Problem to solve:
How many lines of the material below contain the string "camera"? Answer with the number and nothing else.

= Beginning of Section =

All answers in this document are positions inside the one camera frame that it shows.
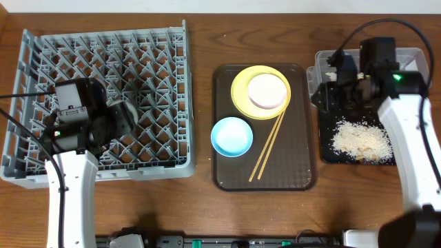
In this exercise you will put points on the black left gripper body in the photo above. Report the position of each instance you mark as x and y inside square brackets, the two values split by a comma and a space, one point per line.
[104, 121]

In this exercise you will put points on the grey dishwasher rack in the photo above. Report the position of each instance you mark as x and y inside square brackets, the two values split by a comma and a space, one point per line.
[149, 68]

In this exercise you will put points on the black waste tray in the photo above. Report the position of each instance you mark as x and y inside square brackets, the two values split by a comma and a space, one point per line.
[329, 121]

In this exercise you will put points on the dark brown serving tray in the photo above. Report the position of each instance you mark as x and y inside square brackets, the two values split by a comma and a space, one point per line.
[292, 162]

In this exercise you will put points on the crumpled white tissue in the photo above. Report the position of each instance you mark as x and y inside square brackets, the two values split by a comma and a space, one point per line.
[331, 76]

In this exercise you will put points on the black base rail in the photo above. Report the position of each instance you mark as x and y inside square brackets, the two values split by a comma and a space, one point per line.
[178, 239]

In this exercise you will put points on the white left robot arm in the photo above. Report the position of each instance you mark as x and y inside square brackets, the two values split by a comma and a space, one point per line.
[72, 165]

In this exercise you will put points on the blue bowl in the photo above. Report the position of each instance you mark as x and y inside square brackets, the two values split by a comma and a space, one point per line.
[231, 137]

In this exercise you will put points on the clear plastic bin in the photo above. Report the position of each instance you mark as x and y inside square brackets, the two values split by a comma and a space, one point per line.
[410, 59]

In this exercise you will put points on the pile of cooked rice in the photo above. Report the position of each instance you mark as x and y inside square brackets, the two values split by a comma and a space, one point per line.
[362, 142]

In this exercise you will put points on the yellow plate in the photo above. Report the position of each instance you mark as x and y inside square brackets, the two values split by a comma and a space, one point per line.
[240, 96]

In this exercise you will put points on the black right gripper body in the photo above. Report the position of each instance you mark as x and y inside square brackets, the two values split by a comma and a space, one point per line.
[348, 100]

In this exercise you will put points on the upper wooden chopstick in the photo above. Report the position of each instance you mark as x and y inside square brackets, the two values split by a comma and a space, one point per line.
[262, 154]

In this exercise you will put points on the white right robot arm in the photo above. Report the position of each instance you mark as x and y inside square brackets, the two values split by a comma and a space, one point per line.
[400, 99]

= End of Section =
= Beginning of Section =

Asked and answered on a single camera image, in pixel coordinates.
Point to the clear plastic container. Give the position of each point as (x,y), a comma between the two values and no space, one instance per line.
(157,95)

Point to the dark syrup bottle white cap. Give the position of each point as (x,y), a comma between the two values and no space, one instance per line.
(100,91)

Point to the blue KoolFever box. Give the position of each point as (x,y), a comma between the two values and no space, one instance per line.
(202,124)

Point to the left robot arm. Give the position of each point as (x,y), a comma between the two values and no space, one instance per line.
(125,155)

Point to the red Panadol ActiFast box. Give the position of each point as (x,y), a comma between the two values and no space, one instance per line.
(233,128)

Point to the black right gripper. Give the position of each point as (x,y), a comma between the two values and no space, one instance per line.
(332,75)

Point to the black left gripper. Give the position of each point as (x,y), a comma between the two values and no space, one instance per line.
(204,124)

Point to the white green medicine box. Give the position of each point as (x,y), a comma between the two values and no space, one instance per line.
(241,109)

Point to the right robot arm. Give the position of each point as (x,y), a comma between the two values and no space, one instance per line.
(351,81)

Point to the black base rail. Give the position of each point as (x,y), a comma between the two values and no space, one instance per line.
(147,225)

= End of Section =

Result for this exercise:
2